L'Argent

L'Argent (paragraphe n°1900)

Chapitre X

Mais, dans la salle, la panique venait surtout de souffler autour de Saccard, et c'était là que la guerre avait fait ses ravages. Sans comprendre au premier moment, il avait assisté à cette déroute, faisant face au danger. Pourquoi donc cette rumeur ? n'étaient-ce pas les troupes de Daigremont qui arrivaient ? Puis, lorsqu'il avait entendu les cours s'effondrer, tout en ne s'expliquant pas la cause du désastre, il s'était raidi pour mourir debout. Un froid de glace montait du sol à son crâne, il avait la sensation de l'irréparable, c'était sa défaite, à jamais ; et le regret bas de l'argent, la colère des jouissances perdues n'entraient pour rien dans sa douleur : il ne saignait que de son humiliation de vaincu, que de la victoire de Gundermann, éclatante, définitive, qui consolidait une fois de plus la toute-puissance de ce roi de l'or.

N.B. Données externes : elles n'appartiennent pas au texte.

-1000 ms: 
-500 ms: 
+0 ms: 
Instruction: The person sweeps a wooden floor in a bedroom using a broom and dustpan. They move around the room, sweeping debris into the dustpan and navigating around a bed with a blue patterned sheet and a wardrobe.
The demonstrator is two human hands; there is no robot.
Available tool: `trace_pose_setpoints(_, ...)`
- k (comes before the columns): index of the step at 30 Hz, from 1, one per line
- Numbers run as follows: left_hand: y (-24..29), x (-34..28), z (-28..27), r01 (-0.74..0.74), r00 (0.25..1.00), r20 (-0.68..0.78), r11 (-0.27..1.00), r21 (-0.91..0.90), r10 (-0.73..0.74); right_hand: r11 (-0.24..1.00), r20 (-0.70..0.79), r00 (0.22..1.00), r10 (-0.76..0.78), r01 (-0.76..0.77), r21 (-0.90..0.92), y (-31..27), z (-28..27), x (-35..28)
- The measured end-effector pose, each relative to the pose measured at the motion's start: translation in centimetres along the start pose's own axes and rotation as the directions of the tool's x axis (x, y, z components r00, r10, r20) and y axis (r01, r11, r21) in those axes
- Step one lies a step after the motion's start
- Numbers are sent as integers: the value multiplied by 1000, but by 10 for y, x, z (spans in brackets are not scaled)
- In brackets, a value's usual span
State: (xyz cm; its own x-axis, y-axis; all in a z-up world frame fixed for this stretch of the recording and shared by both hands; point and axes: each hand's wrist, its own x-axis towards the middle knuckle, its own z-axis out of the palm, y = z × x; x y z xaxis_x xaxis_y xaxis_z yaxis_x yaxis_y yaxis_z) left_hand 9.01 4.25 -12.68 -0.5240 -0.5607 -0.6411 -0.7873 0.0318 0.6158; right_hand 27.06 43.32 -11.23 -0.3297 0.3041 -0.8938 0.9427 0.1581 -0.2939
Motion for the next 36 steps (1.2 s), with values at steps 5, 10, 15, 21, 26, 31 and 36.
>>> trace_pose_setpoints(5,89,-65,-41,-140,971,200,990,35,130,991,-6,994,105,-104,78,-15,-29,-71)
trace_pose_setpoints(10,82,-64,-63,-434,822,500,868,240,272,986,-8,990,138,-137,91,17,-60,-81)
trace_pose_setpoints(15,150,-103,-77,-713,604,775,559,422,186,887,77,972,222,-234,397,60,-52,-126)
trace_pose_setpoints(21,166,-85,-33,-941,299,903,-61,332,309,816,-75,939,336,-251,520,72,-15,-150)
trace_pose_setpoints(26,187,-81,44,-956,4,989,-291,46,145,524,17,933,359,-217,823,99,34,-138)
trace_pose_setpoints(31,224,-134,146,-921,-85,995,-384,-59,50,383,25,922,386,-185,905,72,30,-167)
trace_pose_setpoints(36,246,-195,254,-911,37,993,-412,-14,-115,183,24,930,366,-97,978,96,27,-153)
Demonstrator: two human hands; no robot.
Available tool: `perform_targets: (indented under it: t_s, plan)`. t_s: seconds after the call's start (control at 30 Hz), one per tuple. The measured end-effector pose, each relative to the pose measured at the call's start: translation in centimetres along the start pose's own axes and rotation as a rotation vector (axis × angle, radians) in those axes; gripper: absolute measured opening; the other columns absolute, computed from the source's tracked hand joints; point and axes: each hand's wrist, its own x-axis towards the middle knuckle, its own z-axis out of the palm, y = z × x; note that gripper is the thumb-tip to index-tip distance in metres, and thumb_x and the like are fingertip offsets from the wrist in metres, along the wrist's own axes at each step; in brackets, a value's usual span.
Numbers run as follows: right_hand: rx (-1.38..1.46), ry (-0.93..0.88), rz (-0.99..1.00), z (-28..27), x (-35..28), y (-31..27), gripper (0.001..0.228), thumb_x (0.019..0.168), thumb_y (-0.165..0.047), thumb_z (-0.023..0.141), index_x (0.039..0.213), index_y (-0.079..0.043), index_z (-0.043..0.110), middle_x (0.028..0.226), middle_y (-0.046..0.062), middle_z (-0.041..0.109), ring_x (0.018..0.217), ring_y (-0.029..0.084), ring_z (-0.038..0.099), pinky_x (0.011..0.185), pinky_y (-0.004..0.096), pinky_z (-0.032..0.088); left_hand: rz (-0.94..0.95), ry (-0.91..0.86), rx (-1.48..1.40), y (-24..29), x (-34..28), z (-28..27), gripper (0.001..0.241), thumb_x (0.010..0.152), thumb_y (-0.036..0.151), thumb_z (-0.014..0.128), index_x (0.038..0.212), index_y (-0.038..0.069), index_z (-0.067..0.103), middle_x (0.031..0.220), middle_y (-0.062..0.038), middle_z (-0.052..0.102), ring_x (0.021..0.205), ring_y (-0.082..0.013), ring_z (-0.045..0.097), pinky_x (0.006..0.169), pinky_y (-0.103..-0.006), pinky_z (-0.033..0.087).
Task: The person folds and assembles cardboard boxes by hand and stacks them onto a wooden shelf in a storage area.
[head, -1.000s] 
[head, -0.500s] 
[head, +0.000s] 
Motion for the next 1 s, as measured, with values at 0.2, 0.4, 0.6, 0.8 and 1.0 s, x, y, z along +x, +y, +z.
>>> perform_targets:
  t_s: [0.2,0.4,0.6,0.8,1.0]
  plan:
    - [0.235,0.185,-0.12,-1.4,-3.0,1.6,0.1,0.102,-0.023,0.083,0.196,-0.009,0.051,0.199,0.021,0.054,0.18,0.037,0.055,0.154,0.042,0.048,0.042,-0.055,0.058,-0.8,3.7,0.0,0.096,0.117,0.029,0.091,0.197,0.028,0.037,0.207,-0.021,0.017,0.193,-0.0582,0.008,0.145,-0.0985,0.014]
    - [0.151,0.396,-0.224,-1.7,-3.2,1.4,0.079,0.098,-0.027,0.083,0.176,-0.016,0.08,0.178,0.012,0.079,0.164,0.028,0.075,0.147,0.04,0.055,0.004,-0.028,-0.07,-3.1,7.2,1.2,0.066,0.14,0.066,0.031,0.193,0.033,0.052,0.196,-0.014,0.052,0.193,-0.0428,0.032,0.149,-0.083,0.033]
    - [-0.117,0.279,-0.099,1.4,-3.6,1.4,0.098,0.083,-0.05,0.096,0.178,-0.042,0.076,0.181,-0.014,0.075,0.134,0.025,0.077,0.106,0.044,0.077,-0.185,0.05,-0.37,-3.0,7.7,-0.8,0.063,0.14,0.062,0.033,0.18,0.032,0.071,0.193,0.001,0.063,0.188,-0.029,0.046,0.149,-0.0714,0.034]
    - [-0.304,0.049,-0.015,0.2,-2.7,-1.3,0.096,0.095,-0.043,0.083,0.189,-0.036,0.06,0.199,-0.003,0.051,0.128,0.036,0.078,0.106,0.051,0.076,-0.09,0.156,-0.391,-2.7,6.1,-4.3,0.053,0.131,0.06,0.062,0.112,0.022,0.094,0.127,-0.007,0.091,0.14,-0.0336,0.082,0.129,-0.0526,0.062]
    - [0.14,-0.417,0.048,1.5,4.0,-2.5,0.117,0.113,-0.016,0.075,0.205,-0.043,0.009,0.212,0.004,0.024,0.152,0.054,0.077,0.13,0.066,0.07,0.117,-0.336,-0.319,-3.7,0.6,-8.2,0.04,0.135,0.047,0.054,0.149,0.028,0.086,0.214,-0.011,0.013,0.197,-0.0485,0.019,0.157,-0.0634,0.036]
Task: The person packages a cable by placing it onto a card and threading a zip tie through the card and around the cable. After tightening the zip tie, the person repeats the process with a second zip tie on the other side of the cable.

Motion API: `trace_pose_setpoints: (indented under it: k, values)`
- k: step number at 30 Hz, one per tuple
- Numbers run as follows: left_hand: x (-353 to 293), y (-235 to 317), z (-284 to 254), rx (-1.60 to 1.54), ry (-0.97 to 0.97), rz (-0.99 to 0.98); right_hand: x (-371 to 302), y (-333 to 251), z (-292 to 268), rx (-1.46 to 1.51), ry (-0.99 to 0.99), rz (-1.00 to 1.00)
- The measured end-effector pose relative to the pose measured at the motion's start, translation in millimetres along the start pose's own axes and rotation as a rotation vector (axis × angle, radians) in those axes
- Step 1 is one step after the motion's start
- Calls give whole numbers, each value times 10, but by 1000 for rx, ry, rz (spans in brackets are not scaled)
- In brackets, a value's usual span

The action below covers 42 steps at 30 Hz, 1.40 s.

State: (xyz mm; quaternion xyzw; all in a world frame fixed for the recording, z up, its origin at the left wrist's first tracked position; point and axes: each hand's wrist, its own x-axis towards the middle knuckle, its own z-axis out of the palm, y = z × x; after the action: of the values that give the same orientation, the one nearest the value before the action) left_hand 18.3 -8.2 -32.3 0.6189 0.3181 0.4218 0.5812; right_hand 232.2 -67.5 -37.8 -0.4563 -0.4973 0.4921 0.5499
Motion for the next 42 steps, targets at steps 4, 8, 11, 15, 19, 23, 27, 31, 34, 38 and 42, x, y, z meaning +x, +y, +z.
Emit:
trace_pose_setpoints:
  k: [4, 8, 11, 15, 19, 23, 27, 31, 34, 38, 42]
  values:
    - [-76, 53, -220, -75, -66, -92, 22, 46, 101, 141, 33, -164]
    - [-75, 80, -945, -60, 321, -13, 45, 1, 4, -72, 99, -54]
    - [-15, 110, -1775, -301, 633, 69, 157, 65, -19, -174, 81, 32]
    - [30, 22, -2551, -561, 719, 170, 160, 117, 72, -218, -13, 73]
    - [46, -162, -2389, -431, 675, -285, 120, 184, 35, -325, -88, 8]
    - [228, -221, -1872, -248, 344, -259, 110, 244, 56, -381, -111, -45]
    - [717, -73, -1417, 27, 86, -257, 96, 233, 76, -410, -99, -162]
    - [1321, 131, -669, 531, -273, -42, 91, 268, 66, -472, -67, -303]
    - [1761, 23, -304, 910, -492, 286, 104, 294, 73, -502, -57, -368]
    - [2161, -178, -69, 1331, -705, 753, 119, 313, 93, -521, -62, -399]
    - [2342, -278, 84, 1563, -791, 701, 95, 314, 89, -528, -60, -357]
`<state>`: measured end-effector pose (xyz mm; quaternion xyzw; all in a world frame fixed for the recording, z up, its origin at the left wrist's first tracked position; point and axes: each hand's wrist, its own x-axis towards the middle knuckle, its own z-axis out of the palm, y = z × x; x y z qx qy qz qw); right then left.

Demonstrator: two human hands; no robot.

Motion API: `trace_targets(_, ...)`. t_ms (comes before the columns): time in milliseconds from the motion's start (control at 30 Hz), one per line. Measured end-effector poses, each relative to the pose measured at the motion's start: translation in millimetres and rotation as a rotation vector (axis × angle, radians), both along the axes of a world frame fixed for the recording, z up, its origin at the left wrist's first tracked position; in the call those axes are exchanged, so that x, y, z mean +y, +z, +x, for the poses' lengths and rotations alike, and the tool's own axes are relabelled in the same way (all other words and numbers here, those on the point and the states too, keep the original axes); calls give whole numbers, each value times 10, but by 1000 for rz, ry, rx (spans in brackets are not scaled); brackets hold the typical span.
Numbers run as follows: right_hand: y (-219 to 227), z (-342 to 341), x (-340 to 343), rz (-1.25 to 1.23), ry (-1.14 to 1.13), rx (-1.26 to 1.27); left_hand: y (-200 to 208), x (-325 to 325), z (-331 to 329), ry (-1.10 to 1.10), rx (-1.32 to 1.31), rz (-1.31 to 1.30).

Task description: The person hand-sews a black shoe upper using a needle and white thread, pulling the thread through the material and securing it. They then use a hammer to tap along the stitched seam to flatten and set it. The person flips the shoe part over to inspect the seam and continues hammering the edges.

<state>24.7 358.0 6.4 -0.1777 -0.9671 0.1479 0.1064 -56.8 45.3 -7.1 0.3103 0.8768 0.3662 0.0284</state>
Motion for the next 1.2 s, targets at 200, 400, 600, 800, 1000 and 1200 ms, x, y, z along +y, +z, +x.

A cette minute, il fut vraiment superbe, toute sa mince personne bravait la destinée, les yeux sans un battement, le visage têtu, seul contre le flot de désespoir et de rancune qu'il sentait déjà monter contre lui. La salle entière bouillonnait, débordait vers son pilier ; des poings se serraient, des bouches bégayaient des paroles mauvaises ; et il avait gardé aux lèvres un inconscient sourire, qu'on pouvait prendre pour une provocation.